In the data below, find each line that contains the word "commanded" and copy it.

§ **DATA EXTRACT**

◆ ◆ ◆ ◆ ◆

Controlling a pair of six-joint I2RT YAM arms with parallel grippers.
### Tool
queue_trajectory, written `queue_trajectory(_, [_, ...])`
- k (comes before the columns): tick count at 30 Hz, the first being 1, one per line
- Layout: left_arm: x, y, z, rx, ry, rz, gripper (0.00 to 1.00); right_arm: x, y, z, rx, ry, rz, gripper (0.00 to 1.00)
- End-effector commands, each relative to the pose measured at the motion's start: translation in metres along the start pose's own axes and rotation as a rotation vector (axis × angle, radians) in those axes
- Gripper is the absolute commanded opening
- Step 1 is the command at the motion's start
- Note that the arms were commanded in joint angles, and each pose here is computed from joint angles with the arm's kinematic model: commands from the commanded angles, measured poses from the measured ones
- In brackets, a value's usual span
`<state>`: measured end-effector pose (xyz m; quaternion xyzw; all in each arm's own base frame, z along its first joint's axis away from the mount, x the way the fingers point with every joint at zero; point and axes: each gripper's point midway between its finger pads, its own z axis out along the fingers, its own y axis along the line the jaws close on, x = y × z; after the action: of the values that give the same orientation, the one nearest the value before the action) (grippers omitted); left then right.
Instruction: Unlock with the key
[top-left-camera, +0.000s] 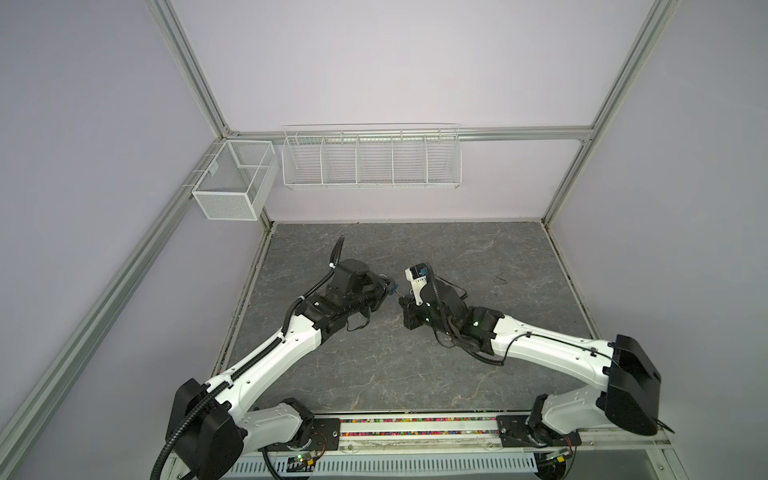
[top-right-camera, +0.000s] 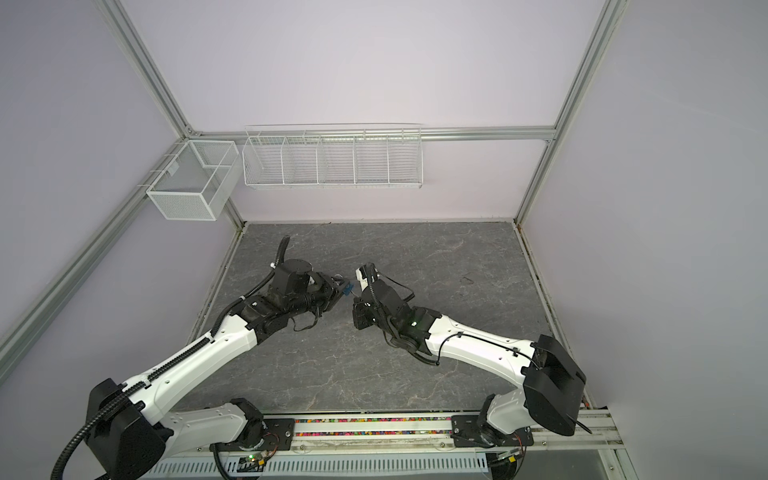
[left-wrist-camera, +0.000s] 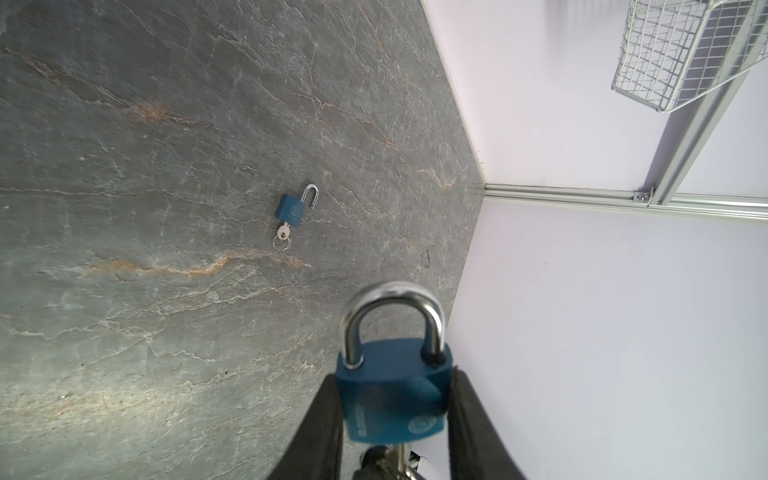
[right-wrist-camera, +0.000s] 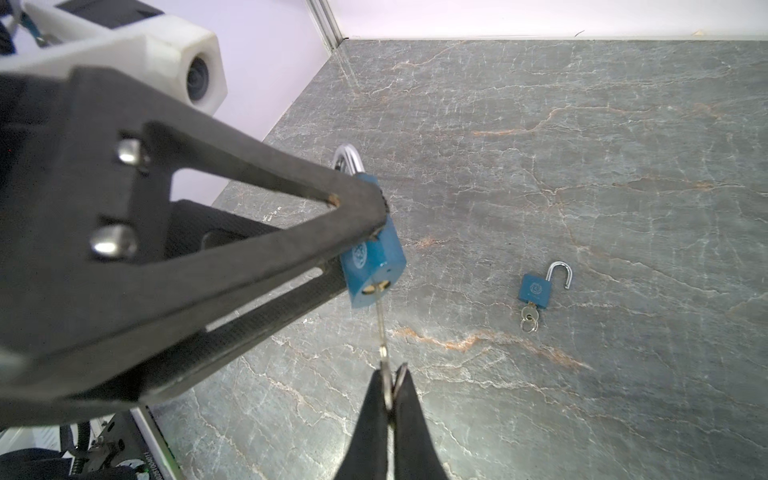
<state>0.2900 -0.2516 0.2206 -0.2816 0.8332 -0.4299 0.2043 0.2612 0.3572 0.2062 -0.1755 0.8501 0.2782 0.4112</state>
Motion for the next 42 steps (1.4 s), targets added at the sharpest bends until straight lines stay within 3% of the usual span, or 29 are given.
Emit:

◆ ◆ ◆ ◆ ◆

§ **SOLUTION TO THE EXERCISE**
- Gripper is the absolute commanded opening
- Note that the arms were commanded in joint angles, and each pose here is computed from joint angles with the arm's kinematic model: commands from the commanded angles, measured poses from the measured ones

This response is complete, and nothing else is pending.